This paper discusses Renaissance art, specifically “The Judgment of Paris” by Lucas Cranach the Elder and “The Death of the Virgin” by Caravaggio.
This paper explains that both paintings represent a distinct style of Renaissance art, but each is from a different period and illustrates the differences that can occur during the same artistic period and the commonalities that hold the period together. The author points out that Cranach’s work added much to the German Renaissance. He was the first painter to create full-sized portraits, rather than just portraying the head and shoulders, and the first to create erotic nudes, which were quite popular with private collectors. The paper relates that the many commonalities in these paintings, even though they represent different times in Renaissance artwork, are the use of great detail and the effects of lighting.
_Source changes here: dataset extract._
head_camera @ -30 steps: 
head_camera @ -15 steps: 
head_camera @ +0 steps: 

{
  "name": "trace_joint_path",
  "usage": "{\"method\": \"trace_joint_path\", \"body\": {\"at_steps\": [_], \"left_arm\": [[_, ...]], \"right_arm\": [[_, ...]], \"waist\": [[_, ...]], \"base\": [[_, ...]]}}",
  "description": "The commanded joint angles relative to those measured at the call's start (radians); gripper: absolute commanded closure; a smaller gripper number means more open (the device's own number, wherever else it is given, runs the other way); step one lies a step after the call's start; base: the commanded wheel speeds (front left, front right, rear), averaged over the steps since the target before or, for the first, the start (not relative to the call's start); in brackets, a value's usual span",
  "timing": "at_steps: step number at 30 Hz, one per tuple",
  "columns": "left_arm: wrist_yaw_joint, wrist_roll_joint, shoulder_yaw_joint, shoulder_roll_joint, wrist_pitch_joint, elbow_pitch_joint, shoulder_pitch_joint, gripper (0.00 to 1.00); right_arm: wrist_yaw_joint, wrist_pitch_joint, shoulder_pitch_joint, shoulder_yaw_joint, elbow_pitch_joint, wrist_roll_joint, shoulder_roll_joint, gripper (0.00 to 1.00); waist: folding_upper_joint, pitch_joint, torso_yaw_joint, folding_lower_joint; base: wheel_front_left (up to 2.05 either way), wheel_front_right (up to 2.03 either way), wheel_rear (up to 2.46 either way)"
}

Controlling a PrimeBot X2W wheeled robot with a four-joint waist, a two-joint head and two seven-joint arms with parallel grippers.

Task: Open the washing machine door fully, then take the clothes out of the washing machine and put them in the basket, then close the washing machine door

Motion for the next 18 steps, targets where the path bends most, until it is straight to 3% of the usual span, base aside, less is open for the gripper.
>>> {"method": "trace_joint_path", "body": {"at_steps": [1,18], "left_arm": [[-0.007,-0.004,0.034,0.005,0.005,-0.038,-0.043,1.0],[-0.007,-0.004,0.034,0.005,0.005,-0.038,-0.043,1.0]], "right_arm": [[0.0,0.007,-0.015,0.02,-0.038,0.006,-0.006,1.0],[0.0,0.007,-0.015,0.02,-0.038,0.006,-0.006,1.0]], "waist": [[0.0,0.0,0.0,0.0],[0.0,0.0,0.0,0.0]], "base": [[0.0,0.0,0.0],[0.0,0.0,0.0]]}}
The first painting, The Judgment of Paris, is tempera and oil on wood. It measures 40-1/2 by 28 inches, and the artist, Lucas Cranach the Elder, painted it sometime around 1528. Cranach was a German painter who lived from 1472 to 1553, and painted in the Northern or German Renaissance style. This painting is executed in the natural style, blending the figures in the foreground with the surrounding landscape. The detailed landscape behind the figures is as well executed as the figures, with detail that draws the eye from the figures to the background and back again. The background even contains a medieval palace on the edge of a soaring cliff, along with a medieval village off in the far valley, with a sailing ship floating peacefully at the village’s waterfront.